Leaving out every picture, retype the lines below from the top through the one that contains "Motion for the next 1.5".

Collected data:
......

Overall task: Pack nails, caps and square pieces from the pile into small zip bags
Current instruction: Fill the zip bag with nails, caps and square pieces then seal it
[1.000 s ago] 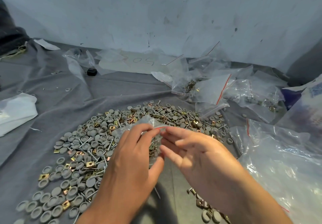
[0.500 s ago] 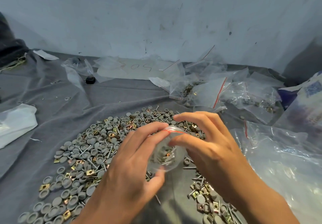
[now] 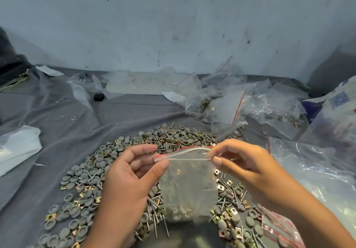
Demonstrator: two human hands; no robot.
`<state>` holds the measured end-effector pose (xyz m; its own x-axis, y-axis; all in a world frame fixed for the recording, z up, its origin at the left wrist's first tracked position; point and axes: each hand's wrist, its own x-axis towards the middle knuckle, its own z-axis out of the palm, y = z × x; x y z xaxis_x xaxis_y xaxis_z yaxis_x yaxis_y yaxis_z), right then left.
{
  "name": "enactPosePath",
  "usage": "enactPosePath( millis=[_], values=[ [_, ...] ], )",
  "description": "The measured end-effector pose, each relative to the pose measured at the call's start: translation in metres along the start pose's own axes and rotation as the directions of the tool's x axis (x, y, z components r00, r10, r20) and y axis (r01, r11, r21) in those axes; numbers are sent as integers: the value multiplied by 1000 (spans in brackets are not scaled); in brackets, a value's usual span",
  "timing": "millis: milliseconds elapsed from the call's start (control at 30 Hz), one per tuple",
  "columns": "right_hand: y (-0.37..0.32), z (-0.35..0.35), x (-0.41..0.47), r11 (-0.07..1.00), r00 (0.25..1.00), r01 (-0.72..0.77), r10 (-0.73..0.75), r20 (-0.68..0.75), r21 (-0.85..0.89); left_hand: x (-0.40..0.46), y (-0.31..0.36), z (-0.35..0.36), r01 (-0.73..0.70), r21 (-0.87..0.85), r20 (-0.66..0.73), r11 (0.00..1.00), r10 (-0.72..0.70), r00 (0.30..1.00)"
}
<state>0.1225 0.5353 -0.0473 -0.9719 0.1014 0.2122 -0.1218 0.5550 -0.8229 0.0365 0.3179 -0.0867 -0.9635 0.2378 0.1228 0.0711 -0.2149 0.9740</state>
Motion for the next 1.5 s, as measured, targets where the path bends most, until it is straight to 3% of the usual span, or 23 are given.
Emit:
enactPosePath(
  millis=[200,367,833,1033,1367,1500],
  values=[
    [5,8,1,985,979,-38,70,-193,166,4,-3,0,33,-104,-22,994,-35,999],
    [19,25,0,962,952,-72,145,-270,263,3,-4,0,10,-22,-49,1000,-11,999],
    [8,37,-3,949,957,101,-11,-289,298,-3,2,17,-131,-159,-54,978,124,991],
    [4,48,-6,956,939,143,-50,-341,255,-10,1,23,-151,-22,27,988,152,988],
    [4,28,-5,879,966,115,11,-260,462,-6,3,18,-116,-88,-44,989,113,993],
    [3,26,-7,852,966,107,34,-257,512,-7,6,18,-116,-65,9,991,117,993]
  ],
)
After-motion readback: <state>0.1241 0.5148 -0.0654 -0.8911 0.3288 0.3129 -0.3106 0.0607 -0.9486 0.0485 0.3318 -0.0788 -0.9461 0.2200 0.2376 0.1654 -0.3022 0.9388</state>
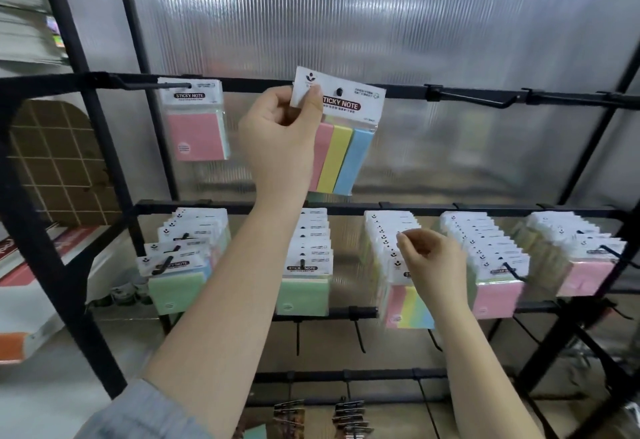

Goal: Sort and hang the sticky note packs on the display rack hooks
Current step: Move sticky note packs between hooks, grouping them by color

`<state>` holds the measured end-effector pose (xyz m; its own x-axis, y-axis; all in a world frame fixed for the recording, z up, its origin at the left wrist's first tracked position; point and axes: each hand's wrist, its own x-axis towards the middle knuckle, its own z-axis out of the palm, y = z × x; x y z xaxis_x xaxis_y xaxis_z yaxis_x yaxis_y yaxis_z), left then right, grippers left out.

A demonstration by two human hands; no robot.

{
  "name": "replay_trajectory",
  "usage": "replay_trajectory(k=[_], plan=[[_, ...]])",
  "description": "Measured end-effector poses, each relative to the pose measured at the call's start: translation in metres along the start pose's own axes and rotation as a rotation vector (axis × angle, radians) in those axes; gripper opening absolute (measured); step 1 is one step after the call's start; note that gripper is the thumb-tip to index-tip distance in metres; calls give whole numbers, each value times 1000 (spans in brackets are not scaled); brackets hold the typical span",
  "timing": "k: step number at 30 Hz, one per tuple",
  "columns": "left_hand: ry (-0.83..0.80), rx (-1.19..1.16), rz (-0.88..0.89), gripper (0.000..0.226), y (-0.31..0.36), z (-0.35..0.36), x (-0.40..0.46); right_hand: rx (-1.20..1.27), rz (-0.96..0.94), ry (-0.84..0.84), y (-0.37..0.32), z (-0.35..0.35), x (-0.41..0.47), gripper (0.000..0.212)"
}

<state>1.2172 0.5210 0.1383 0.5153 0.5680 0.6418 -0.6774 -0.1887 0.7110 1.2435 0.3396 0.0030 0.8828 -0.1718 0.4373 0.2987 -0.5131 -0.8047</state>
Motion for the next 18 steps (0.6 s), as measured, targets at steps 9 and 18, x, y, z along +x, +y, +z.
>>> replay_trajectory(k=[9,18], plan=[[32,2,-86,21,-24,10,8,-78,-10,-18,-5,-2,-1,12],[12,78,-158,20,-61,32,48,-155,-13,-25,1,-2,6,15]])
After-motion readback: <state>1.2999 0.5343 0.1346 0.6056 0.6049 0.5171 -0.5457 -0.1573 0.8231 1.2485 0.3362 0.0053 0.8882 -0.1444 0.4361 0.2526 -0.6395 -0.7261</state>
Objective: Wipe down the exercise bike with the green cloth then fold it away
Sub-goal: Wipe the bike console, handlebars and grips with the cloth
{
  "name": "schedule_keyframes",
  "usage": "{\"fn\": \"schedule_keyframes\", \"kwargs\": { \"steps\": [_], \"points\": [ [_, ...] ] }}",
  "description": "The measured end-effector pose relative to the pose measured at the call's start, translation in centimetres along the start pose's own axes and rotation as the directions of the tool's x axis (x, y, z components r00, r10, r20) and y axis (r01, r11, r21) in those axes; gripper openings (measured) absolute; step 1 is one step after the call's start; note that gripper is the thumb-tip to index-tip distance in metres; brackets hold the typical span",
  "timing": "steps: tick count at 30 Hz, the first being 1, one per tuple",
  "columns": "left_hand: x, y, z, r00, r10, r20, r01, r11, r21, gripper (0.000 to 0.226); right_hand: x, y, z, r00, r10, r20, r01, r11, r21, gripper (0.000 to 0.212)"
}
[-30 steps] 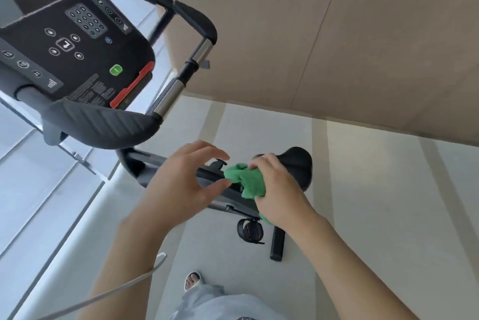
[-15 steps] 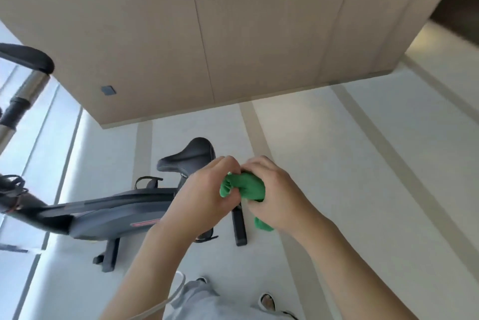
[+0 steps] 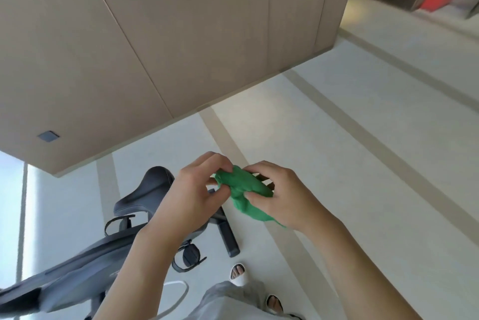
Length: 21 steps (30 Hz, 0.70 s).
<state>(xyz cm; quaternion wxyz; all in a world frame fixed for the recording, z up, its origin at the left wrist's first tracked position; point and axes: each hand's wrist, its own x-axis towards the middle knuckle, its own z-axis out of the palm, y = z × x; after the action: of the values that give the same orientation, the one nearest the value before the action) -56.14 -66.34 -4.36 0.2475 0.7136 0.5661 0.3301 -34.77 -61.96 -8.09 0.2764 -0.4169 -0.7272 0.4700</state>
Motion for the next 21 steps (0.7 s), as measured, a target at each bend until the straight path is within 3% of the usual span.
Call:
{"fn": "schedule_keyframes", "kwargs": {
  "steps": [6,12,21],
  "points": [
    [4.4,-2.2,-2.2,0.999,0.031,-0.026,-0.032,0.999,-0.043,0.037,4.4,-0.9,-1.1,0.995,-0.025,-0.095,0.011,0.988,-0.152,0.021],
    [7.9,-5.8,-5.6,0.993,-0.029,-0.119,0.025,0.999,-0.033,0.035,10.2,-1.3,-2.7,0.986,-0.017,-0.166,-0.050,0.918,-0.394,0.014],
    [12.7,-10.7,-7.9,0.991,-0.025,-0.129,0.027,1.000,0.012,0.031,15.6,-1.4,-5.5,0.934,-0.016,-0.357,-0.144,0.897,-0.417,0.018]
  ]
}}
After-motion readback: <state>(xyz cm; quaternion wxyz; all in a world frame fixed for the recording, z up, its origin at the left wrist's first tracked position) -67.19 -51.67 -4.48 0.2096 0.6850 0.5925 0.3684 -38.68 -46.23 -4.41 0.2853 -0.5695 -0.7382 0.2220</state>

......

* COMPLETED TASK:
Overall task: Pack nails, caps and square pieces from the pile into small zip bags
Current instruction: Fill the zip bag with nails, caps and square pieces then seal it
[1.000 s ago] 
[0.500 s ago] 
[now] 
Demonstrator: two human hands; no robot.
`<state>` holds the measured end-effector pose (xyz m; its own x-axis, y-axis; all in a world frame fixed for the recording, z up, its origin at the left wrist's first tracked position; point and axes: each hand's wrist, its own x-axis towards the middle knuckle, its own z-axis out of the palm, y = z × x; x y z xaxis_x xaxis_y xaxis_z yaxis_x yaxis_y yaxis_z), right then left.
{
  "name": "enactPosePath",
  "usage": "enactPosePath( millis=[_], values=[ [_, ...] ], )",
  "description": "The measured end-effector pose, each relative to the pose measured at the call's start: translation in metres along the start pose's own axes and rotation as the directions of the tool's x axis (x, y, z components r00, r10, r20) and y axis (r01, r11, r21) in those axes; numbers are sent as integers: the value multiplied by 1000 (spans in brackets are not scaled); in brackets, a value's usual span",
  "timing": "millis: milliseconds elapsed from the call's start (control at 30 Hz), one per tuple",
  "columns": "right_hand: y (-0.37..0.32), z (-0.35..0.35), x (-0.41..0.47), r11 (-0.07..1.00), r00 (0.25..1.00), r01 (-0.72..0.77), r10 (-0.73..0.75), r20 (-0.68..0.75), r21 (-0.85..0.89); left_hand: x (-0.40..0.46), y (-0.31..0.36), z (-0.35..0.36), r01 (-0.73..0.70), r21 (-0.87..0.85), r20 (-0.66..0.73), r11 (0.00..1.00), r10 (-0.72..0.70), r00 (0.30..1.00)"
}
<state>0.1225 0.5353 -0.0473 -0.9719 0.1014 0.2122 -0.1218 0.5550 -0.8229 0.0365 0.3179 -0.0867 -0.9635 0.2378 0.1228 0.0711 -0.2149 0.9740</state>
Motion for the next 1.5 s, as measured, targets where the path bends most, until it is straight to 3% of the usual span, or 23 are given.

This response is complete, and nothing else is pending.